What is required
Give, as a bare number, the count of lines below that contain "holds".

Data section
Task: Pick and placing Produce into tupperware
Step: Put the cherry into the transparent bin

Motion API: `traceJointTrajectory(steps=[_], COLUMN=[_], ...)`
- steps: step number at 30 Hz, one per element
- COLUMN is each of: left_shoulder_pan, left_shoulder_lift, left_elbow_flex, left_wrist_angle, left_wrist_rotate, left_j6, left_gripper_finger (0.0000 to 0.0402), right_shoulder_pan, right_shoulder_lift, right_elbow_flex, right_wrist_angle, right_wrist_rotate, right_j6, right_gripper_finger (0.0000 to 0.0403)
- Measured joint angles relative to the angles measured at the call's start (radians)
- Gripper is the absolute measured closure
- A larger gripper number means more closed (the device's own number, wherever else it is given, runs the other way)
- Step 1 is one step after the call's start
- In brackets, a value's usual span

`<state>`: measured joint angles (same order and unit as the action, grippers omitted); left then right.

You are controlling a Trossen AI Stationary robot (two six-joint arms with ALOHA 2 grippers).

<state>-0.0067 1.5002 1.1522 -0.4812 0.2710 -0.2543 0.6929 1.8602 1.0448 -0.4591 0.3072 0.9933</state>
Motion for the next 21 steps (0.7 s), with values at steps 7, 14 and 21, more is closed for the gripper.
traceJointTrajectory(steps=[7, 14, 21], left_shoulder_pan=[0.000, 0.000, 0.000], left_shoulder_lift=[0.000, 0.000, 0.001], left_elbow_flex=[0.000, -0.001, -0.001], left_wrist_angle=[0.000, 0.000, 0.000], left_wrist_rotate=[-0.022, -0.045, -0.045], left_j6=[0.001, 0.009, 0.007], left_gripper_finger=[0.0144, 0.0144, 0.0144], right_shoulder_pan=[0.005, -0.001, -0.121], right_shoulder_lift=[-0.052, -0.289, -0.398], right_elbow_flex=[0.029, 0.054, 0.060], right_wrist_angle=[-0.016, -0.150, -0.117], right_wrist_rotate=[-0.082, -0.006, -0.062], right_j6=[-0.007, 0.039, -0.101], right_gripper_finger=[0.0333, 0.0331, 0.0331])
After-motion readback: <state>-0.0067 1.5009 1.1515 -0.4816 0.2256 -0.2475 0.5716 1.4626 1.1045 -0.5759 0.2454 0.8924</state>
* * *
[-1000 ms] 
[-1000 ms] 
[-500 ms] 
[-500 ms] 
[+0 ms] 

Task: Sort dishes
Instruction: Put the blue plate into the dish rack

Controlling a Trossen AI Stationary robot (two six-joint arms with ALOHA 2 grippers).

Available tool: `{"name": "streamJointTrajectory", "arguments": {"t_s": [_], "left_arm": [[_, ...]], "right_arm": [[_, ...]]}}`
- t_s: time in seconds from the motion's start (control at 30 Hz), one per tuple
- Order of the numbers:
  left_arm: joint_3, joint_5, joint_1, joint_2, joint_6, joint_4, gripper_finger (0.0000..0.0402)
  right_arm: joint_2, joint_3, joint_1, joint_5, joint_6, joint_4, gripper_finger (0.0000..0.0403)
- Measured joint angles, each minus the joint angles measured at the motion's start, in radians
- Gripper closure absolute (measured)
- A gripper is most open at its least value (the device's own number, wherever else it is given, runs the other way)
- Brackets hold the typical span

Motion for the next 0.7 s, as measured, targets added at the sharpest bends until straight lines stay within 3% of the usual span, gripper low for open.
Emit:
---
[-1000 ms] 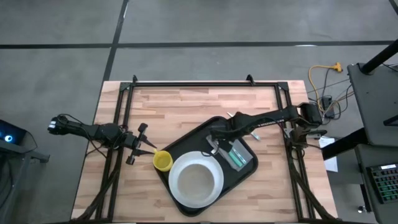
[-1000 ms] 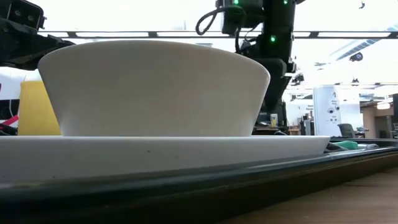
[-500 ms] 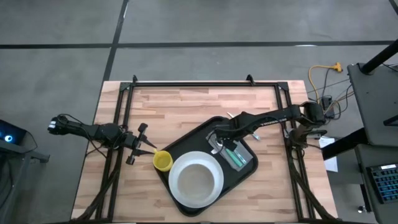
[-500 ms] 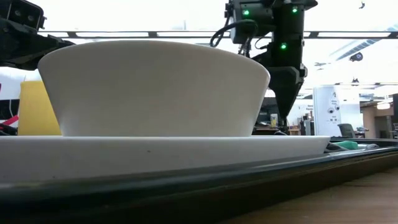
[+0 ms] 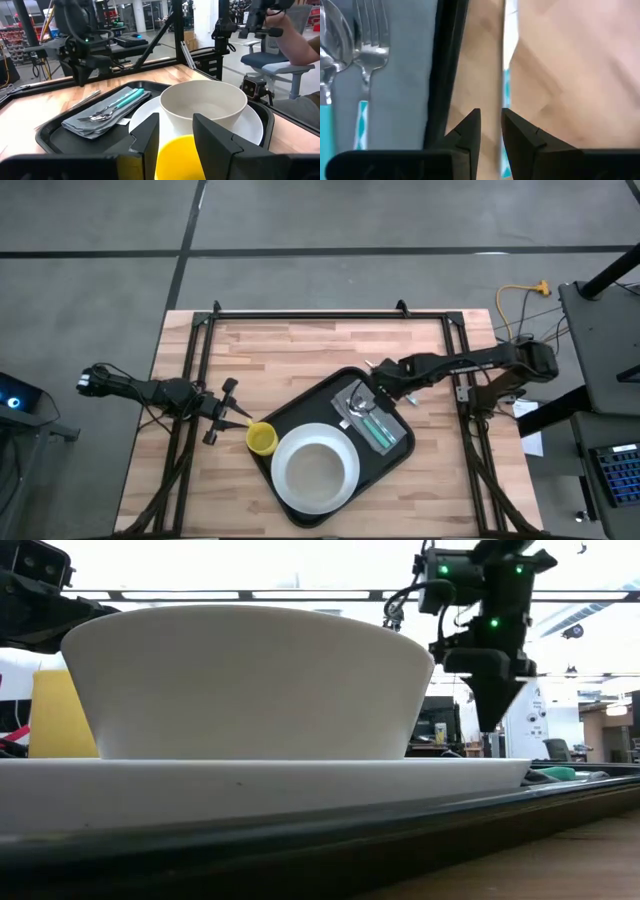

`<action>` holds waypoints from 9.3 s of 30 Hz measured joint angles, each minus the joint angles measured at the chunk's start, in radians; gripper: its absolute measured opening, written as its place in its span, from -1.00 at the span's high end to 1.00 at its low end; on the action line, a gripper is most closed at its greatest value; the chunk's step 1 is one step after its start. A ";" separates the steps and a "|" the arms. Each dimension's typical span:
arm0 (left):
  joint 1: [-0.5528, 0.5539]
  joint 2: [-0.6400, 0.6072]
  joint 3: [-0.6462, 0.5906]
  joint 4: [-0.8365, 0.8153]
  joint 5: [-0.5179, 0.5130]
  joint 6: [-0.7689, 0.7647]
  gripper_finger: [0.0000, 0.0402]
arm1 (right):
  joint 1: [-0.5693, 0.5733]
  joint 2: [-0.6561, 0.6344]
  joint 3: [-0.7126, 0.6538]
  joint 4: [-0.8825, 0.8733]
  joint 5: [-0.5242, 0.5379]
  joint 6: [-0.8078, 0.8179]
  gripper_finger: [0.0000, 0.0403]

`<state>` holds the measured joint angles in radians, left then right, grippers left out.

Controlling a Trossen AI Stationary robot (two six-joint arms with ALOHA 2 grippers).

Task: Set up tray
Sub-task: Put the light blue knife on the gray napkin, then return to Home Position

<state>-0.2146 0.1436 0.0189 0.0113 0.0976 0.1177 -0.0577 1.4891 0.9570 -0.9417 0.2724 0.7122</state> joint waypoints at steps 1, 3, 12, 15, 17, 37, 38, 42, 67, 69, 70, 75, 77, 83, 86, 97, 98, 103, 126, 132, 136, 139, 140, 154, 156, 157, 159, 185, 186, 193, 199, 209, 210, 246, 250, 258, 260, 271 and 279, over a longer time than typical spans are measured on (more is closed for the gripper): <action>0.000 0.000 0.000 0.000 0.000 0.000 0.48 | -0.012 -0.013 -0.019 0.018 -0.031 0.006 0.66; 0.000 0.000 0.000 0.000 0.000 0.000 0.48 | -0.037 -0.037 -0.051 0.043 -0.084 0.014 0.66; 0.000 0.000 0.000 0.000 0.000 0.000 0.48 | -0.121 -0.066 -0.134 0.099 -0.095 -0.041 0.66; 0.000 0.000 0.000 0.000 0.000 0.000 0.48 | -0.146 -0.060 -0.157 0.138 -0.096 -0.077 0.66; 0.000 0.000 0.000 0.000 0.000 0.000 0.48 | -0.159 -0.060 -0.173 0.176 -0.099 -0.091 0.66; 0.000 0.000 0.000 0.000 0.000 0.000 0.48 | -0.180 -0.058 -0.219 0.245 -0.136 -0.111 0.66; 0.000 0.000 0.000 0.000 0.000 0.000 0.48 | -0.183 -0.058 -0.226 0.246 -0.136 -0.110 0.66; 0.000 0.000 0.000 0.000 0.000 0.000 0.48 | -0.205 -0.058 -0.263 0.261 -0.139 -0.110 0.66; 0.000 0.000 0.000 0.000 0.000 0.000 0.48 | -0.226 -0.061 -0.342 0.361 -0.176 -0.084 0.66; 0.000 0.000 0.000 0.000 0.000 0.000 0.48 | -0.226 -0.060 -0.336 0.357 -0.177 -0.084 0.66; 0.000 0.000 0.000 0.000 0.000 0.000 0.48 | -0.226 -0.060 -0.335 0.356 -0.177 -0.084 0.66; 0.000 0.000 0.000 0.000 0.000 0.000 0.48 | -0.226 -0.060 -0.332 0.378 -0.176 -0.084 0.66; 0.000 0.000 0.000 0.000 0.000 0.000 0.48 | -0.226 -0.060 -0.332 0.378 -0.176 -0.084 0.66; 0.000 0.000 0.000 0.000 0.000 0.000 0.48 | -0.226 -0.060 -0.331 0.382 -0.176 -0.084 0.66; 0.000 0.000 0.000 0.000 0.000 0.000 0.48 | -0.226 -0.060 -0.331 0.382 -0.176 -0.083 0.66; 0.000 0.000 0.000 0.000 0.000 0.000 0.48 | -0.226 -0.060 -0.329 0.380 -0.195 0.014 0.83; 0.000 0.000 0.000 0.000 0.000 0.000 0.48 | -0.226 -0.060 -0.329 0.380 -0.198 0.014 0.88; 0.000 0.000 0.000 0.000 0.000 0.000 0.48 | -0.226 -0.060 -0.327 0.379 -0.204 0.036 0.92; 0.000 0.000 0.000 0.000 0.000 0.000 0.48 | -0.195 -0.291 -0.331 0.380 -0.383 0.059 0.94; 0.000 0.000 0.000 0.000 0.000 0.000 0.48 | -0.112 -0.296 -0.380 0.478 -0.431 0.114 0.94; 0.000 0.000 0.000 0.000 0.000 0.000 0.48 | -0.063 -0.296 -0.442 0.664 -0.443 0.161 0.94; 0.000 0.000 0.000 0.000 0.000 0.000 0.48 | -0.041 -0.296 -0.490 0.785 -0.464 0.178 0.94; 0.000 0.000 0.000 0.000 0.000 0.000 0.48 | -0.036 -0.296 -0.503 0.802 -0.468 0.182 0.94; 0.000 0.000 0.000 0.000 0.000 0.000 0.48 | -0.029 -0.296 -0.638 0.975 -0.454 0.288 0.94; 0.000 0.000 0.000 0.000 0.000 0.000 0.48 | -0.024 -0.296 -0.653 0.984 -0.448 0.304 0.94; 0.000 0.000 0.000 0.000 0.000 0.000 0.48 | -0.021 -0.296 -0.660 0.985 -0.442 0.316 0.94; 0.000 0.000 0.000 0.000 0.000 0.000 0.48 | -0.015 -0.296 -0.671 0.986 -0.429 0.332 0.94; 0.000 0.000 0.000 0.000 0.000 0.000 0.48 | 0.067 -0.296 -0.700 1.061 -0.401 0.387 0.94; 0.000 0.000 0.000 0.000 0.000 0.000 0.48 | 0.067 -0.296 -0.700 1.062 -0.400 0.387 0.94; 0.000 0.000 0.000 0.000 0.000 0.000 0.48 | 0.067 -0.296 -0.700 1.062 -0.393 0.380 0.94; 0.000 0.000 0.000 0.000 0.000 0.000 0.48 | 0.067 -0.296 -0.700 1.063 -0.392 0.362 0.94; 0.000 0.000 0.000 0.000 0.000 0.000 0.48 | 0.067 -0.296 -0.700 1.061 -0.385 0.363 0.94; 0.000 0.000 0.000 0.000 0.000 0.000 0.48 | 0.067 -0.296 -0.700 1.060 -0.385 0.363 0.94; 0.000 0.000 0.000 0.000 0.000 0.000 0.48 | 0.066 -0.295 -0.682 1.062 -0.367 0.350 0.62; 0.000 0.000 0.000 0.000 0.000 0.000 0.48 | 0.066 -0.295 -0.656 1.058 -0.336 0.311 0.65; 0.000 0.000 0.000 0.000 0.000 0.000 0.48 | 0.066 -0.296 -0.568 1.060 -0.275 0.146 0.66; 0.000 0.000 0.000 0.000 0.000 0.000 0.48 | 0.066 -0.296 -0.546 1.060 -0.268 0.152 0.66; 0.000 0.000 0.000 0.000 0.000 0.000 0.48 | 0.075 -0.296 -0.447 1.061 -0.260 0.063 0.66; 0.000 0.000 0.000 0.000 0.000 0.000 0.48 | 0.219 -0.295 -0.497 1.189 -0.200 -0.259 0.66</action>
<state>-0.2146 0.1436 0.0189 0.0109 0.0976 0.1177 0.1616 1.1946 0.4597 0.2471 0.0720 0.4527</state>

Reply to the task
2